Comme cela ne suffit pas, Google a inventé le Google Phone, dit « G1 », qui permet de vous connecter en permanence à l’Internet mobile, via le moteur de recherche Google, bien sûr… Google ne disposait pas, en effet, de suffisamment d’informations sur vous. Grâce au GPS intégré au téléphone, il sait désormais, instant par instant, à quel endroit vous vous situez exactement. Cela lui permet de vous adresser une publicité pour la pizzeria la plus proche. Et comme vous trouvez cela formidable, vous vous demandez comment vous avez pu vivre sans jusqu’à maintenant.. ?
Ainsi donc, le réseau de police intégral, auto-généré et auto-maintenu par chacun des individus et rêvé par Fouché, a été réalisé par Google et ses avatars, Twitter, Facebook, MySpace, Viadeo, Yahoo et autres moteurs aux fonctionnalités étendues.
Il est donc particulièrement piquant que les internautes s’émeuvent que la police puisse disposer d’informations à peine plus complètes que celles que l’on peut trouver dans l’annuaire, alors que ceux-ci se répandent sur leur vie privée sur la toile. La bêtise et le non-sens sont sans limites.

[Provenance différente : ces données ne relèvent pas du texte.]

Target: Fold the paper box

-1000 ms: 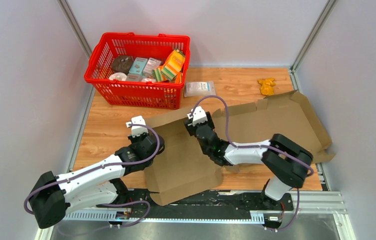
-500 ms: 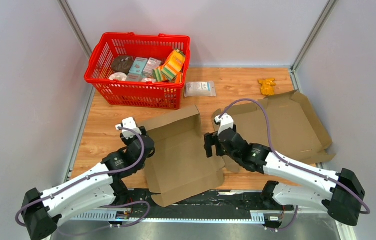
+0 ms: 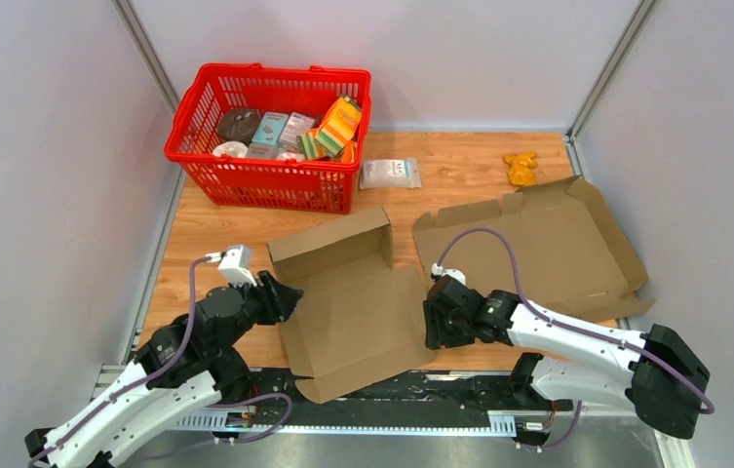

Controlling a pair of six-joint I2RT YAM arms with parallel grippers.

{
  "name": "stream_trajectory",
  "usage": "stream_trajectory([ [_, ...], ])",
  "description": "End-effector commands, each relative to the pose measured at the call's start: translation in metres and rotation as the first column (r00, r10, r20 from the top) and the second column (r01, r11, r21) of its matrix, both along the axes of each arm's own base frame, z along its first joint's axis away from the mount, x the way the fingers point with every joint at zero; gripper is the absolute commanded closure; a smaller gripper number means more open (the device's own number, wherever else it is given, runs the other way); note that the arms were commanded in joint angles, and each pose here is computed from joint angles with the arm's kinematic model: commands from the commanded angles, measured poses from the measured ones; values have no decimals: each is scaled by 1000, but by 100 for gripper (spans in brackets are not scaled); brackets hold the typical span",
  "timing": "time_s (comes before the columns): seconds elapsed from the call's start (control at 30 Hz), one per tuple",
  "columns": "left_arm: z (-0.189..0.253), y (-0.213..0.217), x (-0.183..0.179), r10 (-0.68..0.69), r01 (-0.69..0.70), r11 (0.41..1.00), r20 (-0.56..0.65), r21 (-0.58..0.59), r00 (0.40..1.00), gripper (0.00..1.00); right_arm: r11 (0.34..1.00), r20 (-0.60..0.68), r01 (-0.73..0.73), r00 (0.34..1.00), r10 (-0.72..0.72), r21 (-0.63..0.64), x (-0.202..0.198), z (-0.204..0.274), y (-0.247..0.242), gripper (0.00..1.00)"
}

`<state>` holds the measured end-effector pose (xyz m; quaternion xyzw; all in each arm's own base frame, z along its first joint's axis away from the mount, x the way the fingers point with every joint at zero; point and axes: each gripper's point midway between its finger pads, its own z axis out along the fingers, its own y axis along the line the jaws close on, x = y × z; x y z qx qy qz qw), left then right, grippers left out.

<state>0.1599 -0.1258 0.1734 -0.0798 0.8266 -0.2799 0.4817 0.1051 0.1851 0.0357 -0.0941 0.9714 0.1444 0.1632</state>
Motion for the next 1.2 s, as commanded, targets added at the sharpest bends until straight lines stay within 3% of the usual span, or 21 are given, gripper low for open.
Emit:
stream_trajectory([
  [0.0, 52, -66, -35, -422, 424, 904, 46, -58, 906, 42, 993, -37, 14, 999, -9, 119, -7, 6, 17, 55],
  [0.03, 55, -83, -52, -540, 540, 838, 24, -71, 841, 41, 992, -39, 9, 999, -4, 123, -8, 5, 18, 65],
  [0.1, 53, -104, -54, -616, 616, 787, -25, 5, 787, 40, 991, -49, 5, 999, 1, 131, -9, 5, 20, 78],
  [0.13, 52, -114, -62, -660, 658, 748, -13, 88, 751, 39, 991, -57, -9, 998, 17, 135, -10, 7, 22, 92],
  [0.17, 43, -124, -61, -670, 668, 728, -50, 152, 741, 39, 988, -74, -19, 997, 31, 152, -14, 10, 25, 96],
  [0.23, 53, -135, -58, -676, 654, 705, -17, 276, 736, 39, 981, -62, -11, 998, 24, 194, -15, 24, 28, 100],
  [0.27, 43, -149, -68, -706, 679, 656, -51, 328, 706, 39, 978, -56, -8, 998, 20, 209, -14, 30, 29, 100],
  [0.37, 40, -168, -75, -713, 675, 620, -71, 400, 697, 41, 967, -33, 3, 999, 6, 254, -15, 54, 28, 100],
  [0.4, 44, -170, -75, -701, 662, 626, -75, 412, 710, 42, 965, -37, 4, 999, 6, 262, -18, 59, 26, 100],
  [0.5, 42, -157, -64, -534, 535, 747, -124, 394, 836, 45, 934, -22, 37, 999, -32, 356, -19, 86, 30, 100],
  [0.53, 45, -154, -61, -440, 462, 827, -144, 320, 887, 45, 924, -16, 48, 999, -45, 380, -17, 92, 31, 100],
  [0.6, 51, -140, -64, -355, 392, 892, -186, 225, 916, 41, 891, -12, 87, 996, -91, 445, -13, 107, 36, 100],
  [0.63, 56, -142, -68, -305, 335, 937, -229, 103, 924, 38, 880, -12, 103, 994, -110, 463, -11, 111, 38, 100],
  [0.73, 73, -155, -86, -355, 313, 931, -275, -187, 893, 35, 831, -27, 149, 987, -159, 536, -5, 127, 48, 100],
  [0.87, 82, -161, -104, -398, 194, 859, -378, -474, 836, 34, 780, -25, 181, 978, -208, 598, 5, 144, 57, 100],
  [0.93, 74, -163, -110, -388, 127, 851, -449, -509, 805, 34, 762, -24, 196, 973, -231, 617, 9, 150, 58, 100],
  [1.03, 52, -162, -120, -335, 37, 886, -582, -463, 741, 34, 733, -31, 230, 961, -275, 640, 14, 156, 56, 100],
  [1.17, 48, -174, -127, -355, 87, 893, -574, -441, 738, 29, 637, -93, 309, 932, -350, 706, 21, 167, 57, 100],
])
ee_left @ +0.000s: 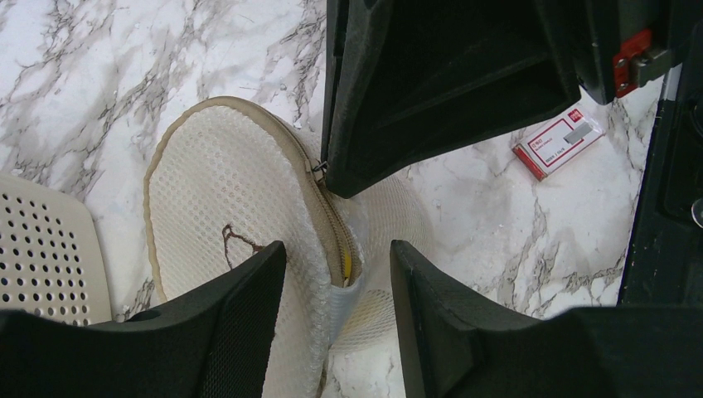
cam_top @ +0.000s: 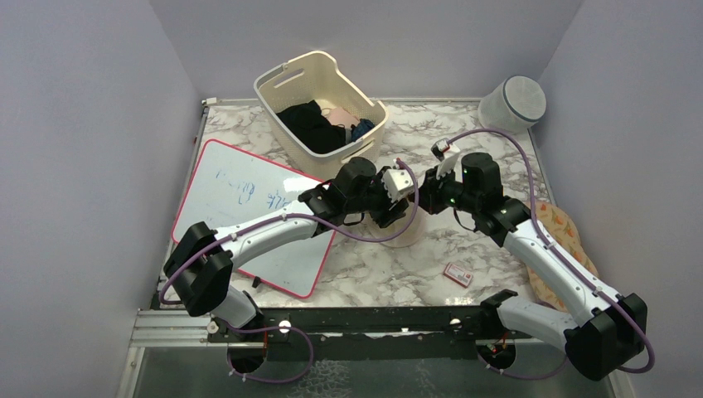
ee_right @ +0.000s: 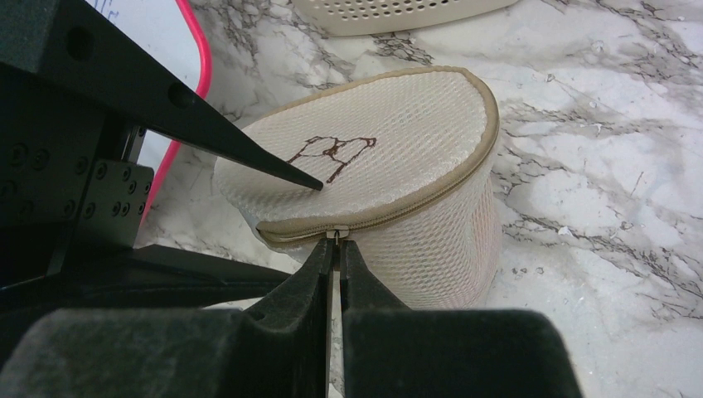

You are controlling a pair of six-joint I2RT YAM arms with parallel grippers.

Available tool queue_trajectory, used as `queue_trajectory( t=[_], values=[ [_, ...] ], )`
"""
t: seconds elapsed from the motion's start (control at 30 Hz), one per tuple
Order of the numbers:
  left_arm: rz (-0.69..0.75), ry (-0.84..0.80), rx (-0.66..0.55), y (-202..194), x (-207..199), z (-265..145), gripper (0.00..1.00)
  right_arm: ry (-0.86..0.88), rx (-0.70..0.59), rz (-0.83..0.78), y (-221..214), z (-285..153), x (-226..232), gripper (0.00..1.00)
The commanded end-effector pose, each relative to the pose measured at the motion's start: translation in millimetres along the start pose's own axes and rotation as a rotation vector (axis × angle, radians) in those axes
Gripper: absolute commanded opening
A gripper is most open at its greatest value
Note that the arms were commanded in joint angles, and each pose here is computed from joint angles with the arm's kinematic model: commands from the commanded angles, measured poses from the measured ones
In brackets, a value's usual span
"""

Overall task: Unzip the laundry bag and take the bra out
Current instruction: Unzip the laundry bag at the center of the board.

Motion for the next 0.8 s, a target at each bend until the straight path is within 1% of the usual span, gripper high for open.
queue_trajectory(
  t=[0.0, 0.07, 0.2, 0.4, 0.53, 0.63, 0.77],
  values=[
    [-0.009, 0.013, -0.024, 9, 2, -1, 0.4, 0.044, -0.004, -0.013, 0, 1, 9, 0.01],
    [-0.009, 0.021, -0.024, 9, 3, -2, 0.32, 0.05, -0.005, -0.016, 0, 2, 10, 0.01],
    [-0.002, 0.033, -0.039, 12, 5, -5, 0.3, 0.05, 0.013, -0.024, -2, 5, 10, 0.01],
    [0.028, 0.04, -0.034, 12, 6, -7, 0.09, -0.011, 0.026, -0.027, -5, 7, -1, 0.01],
    [0.046, 0.024, -0.05, 14, 4, -10, 0.01, -0.087, -0.002, -0.001, -1, 8, -13, 0.01],
    [0.057, 0.006, -0.063, 15, 0, -11, 0.0, -0.153, -0.03, 0.013, 2, 9, -24, 0.01],
    [0.068, -0.005, -0.078, 17, -2, -13, 0.0, -0.237, -0.035, 0.034, 3, 14, -41, 0.01]
  ],
)
Point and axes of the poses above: each gripper's point midway between its finger pads, its own z axis out along the fingers, its own x axis along the line the jaws close on, y = z × x, the point moved 1 cm from there along -z, back along the fingers, and after that the axes turned 2 degrees about z, right-handed, at the moved point
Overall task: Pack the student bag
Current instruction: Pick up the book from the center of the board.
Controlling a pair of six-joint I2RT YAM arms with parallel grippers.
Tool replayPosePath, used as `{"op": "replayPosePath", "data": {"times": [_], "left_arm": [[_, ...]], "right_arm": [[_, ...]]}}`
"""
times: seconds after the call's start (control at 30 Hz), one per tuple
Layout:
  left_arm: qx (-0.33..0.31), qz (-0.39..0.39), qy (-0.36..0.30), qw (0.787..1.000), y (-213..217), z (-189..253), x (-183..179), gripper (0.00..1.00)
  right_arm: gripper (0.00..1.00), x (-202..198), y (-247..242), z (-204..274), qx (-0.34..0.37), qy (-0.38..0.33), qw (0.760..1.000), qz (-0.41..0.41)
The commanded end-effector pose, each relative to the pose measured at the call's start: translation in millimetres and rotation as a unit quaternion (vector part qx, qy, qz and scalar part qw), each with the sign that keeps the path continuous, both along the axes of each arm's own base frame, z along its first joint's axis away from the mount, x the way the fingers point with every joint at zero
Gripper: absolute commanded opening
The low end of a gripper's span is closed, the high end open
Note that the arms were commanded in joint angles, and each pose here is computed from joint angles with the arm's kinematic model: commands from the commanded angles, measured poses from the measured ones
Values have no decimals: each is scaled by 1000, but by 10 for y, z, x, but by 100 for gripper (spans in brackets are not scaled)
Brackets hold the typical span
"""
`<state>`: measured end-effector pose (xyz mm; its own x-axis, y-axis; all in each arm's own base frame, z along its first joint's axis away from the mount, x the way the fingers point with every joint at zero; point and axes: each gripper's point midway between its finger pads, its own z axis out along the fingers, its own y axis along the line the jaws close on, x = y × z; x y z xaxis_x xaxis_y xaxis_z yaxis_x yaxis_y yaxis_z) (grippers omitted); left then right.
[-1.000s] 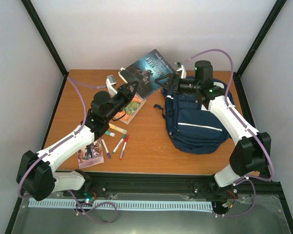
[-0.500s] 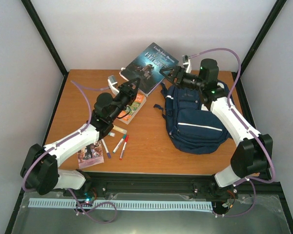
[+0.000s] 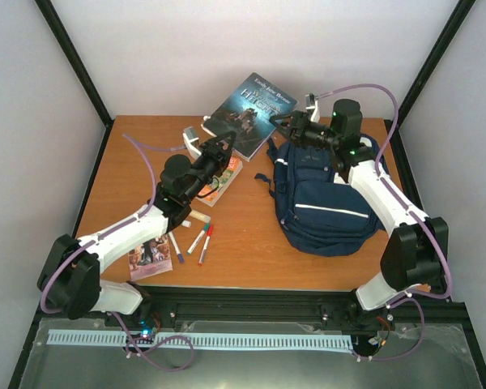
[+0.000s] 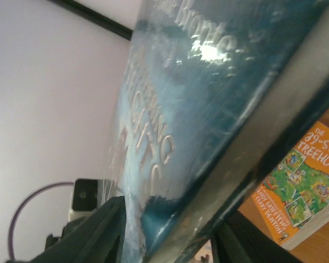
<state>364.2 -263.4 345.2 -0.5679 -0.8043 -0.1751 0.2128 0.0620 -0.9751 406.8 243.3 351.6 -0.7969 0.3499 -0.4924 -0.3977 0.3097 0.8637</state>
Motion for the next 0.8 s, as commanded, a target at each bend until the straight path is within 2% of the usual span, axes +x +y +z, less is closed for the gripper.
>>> {"op": "replayPosePath", "data": {"times": [0.0,0.07,0.2,0.23,0.37,0.43,0.6,0.7,0.77], "left_arm": [[7,-82,-35,996,-365,140,-268,11],[10,-83,-35,996,-377,133,-273,13],[14,-84,-34,996,-378,115,-277,25],[16,-83,-34,996,-374,114,-278,32],[31,-83,-13,996,-378,-3,-271,77],[44,-86,0,995,-384,-85,-281,87],[116,-97,21,988,-323,-323,-417,95],[215,-106,43,970,-237,-565,-524,95],[304,-108,68,944,-128,-783,-572,95]], "right_arm": [[37,-33,70,348,29,-70,997,17],[32,-10,61,322,28,-67,997,13],[6,22,24,277,28,-60,998,8],[3,36,9,267,30,-57,998,5],[3,91,-81,253,37,-50,998,-6],[3,146,-180,269,35,-55,998,-16],[3,200,-464,251,-9,-94,995,-43],[3,134,-654,87,-78,-116,989,-53],[3,22,-733,-69,-129,-142,981,-37]]}}
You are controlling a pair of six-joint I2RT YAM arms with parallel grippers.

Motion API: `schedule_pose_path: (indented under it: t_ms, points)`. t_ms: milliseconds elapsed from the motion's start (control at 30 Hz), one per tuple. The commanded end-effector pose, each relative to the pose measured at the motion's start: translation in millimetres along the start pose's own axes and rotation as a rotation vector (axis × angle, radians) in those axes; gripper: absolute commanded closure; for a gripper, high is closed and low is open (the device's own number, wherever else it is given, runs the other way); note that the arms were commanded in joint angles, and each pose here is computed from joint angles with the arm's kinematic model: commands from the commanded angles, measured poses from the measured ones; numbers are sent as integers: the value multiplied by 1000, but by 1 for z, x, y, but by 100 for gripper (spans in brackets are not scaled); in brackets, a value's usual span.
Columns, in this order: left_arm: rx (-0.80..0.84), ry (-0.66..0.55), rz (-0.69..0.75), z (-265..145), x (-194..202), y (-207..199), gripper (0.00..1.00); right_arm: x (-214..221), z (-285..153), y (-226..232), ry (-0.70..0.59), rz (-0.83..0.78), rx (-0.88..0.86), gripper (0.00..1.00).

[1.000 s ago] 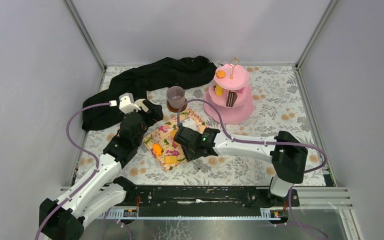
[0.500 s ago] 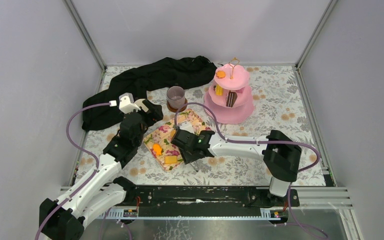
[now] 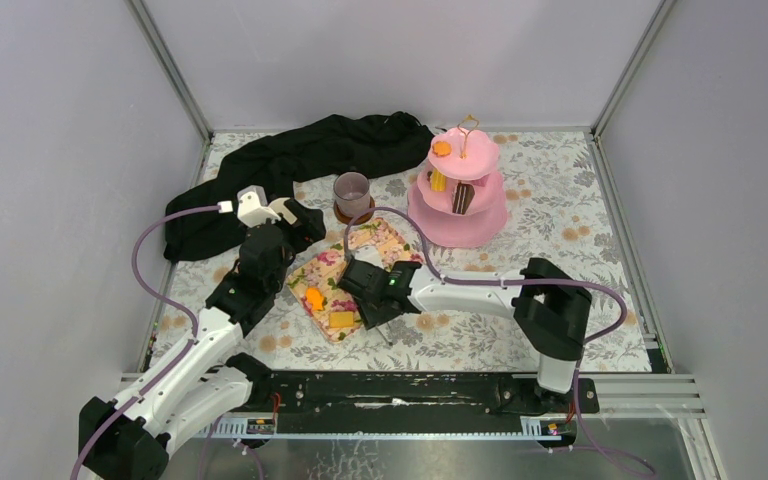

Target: Serve the afternoon tea

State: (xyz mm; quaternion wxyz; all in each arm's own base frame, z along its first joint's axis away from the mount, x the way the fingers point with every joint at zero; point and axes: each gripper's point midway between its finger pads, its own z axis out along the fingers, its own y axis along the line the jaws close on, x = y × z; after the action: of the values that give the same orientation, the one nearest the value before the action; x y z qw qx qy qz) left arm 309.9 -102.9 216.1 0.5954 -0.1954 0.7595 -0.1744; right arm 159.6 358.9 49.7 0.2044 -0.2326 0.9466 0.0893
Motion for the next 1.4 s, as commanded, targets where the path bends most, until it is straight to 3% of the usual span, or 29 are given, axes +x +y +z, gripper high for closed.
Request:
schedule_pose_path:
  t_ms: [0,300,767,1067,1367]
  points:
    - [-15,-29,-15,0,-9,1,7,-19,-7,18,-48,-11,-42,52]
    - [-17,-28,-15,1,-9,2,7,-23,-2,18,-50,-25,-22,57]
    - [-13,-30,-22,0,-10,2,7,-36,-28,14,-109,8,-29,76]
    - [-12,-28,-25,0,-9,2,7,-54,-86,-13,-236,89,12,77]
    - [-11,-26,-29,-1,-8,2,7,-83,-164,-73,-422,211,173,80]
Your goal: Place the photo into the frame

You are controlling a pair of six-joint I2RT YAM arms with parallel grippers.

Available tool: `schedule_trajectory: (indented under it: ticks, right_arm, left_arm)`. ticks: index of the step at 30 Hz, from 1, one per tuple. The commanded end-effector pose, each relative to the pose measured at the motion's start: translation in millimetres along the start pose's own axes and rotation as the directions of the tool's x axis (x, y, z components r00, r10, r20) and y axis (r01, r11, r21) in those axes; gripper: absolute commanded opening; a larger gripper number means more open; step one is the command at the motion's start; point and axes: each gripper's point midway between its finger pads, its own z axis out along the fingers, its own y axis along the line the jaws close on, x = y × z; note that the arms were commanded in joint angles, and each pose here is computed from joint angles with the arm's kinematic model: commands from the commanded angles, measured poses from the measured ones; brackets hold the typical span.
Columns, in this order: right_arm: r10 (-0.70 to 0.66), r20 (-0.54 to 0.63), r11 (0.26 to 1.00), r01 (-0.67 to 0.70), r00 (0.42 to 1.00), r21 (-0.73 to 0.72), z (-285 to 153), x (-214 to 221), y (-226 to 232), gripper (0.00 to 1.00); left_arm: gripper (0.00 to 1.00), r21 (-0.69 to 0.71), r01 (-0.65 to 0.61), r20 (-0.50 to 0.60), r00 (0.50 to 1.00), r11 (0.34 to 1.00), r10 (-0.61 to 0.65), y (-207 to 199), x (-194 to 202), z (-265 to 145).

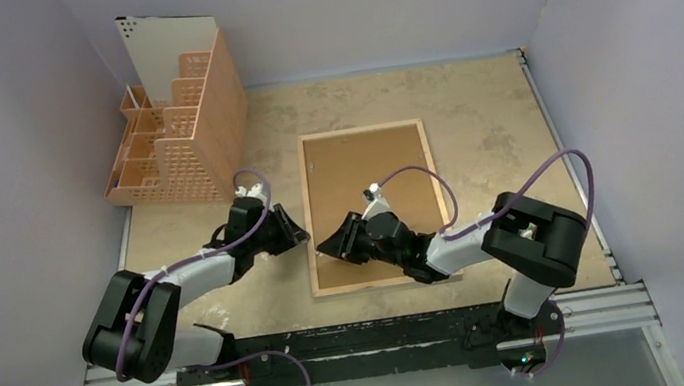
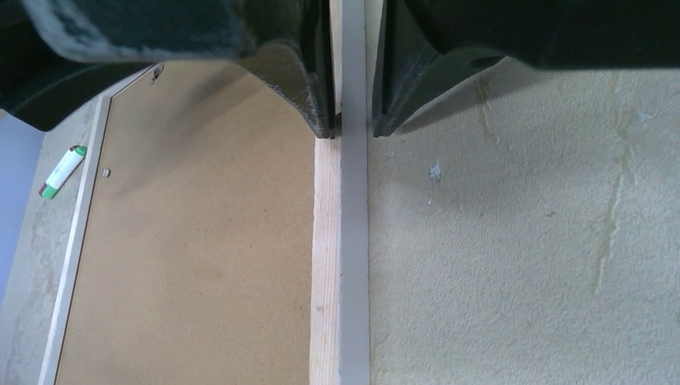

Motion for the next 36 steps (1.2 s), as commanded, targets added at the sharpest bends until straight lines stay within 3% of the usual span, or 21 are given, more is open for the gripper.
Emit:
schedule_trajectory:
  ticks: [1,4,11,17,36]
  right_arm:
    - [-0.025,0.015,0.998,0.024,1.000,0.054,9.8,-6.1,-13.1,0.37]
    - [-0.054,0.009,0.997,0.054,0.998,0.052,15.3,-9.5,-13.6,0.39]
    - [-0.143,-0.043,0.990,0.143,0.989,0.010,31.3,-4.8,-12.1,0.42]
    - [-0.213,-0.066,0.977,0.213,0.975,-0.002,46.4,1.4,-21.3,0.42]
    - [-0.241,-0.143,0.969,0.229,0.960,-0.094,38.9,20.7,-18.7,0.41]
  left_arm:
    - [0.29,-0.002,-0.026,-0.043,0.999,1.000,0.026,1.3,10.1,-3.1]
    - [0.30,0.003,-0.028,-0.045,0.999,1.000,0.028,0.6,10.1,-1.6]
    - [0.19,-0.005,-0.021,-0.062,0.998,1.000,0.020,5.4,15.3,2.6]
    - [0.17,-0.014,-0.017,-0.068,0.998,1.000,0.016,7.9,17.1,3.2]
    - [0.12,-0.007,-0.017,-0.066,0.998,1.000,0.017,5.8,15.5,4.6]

Je vous invite à visiter le site de la CNIL ( www.cnil.fr) à la rubrique « vos traces ». Vous pouvez également relire mon éditorial dans La Revue du 28 février 2007, « La planète interdite » et surtout lire le Souper de Jean-Claude Brisville ou goûter le film qu’en a tiré Edouard Molinaro, avec Claude Brasseur et Claude Rich. Un clin d’œil amusant vous réjouira sur le site de nos amis d’Axess-it ( www.axessit.com), « Big Brother is watching you… » du 3 octobre 2007.